By: Jake Stofan | Capitol News Service
November 16, 2017
(Image Credit: David Pacey / CC BY 2.0 / MGN)
TALLAHASSEE, Fla. (CNS) -- A new report from Florida's medical examiners shows drug related deaths jumped 22 percent between 2015 and 2016. The findings may hinder efforts to reduce mandatory minimum sentences for drug charges.
Opioids played a factor in 5,725 deaths last year, a 35 percent increase over the 4,242 Floridians who died the year before with opioids in their system.
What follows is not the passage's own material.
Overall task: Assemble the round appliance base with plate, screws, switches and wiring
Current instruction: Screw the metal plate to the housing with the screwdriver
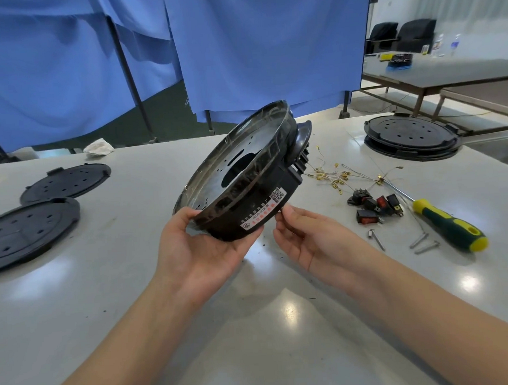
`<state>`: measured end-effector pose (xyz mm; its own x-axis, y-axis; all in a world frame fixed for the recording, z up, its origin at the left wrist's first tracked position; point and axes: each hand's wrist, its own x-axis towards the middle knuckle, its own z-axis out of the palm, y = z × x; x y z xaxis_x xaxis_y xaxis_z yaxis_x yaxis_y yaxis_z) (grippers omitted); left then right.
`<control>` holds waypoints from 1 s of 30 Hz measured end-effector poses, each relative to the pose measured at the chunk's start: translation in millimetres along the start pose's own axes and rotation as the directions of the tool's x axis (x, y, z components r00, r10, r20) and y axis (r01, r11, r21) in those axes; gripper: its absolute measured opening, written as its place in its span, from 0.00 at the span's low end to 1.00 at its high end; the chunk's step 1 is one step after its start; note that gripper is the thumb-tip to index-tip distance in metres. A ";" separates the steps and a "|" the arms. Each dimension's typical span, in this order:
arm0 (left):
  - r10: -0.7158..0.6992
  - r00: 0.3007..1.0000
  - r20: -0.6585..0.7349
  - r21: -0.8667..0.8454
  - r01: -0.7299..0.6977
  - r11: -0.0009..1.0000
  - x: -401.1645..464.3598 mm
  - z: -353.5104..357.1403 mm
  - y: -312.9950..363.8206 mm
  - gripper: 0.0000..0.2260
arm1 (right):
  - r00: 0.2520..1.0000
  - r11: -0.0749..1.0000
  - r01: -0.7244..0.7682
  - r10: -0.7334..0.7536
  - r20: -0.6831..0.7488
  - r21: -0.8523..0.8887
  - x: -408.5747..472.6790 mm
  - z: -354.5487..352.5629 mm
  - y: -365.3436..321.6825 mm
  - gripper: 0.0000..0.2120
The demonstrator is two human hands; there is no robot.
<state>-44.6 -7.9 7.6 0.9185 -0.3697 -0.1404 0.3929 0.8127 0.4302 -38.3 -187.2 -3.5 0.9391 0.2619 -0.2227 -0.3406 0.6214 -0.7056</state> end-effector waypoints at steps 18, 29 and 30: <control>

The state's medical examiners say deaths directly caused by fentanyl almost doubled.
Mark Fontaine, executive director for the Florida Alcohol and Drug Abuse Association, says the numbers are shocking.
"16 people a day die this way," Fontaine said. "And indications are it's going to jump to 20 a day."
This year, three bills have been filed to give judges the option of reducing mandatory minimum sentences for certain drug crimes. The idea was introduced last session and sparked heated debate before ultimately being thrown out.
Supporters are hoping the idea will gain traction, but after the release of the latest medical examiners' report, lawmakers who were already opposed are doubling down.
"Who knows, those numbers may have been higher," said Senator Kelli Stargel. "Hopefully, we'll be able to get some of these traffickers off the street."
"I wouldn't at all be in favor of reducing minimum mandatories for the dealers and traffickers," said Representative Jim Boyd.
Senator Jeff Brandes is sponsoring the most extreme of the mandatory minimum reduction bills. He says the latest statistics only reaffirm his position.
"When you keep trying to incarcerate our way to less deaths, what we're going to see is most likely the opposite," he explained.
The effect of major opioid legislation passed this spring is still a work in progress. Whether it cuts deaths won't be known until next November, when there will be a new report from the medical examiners.
The Florida Alcohol and Drug Abuse Association hasn’t taken an official position on the mandatory minimum reduction bills, but it does agree a more treatment based approach needs to be adopted by the state when it comes to dealing with addicts.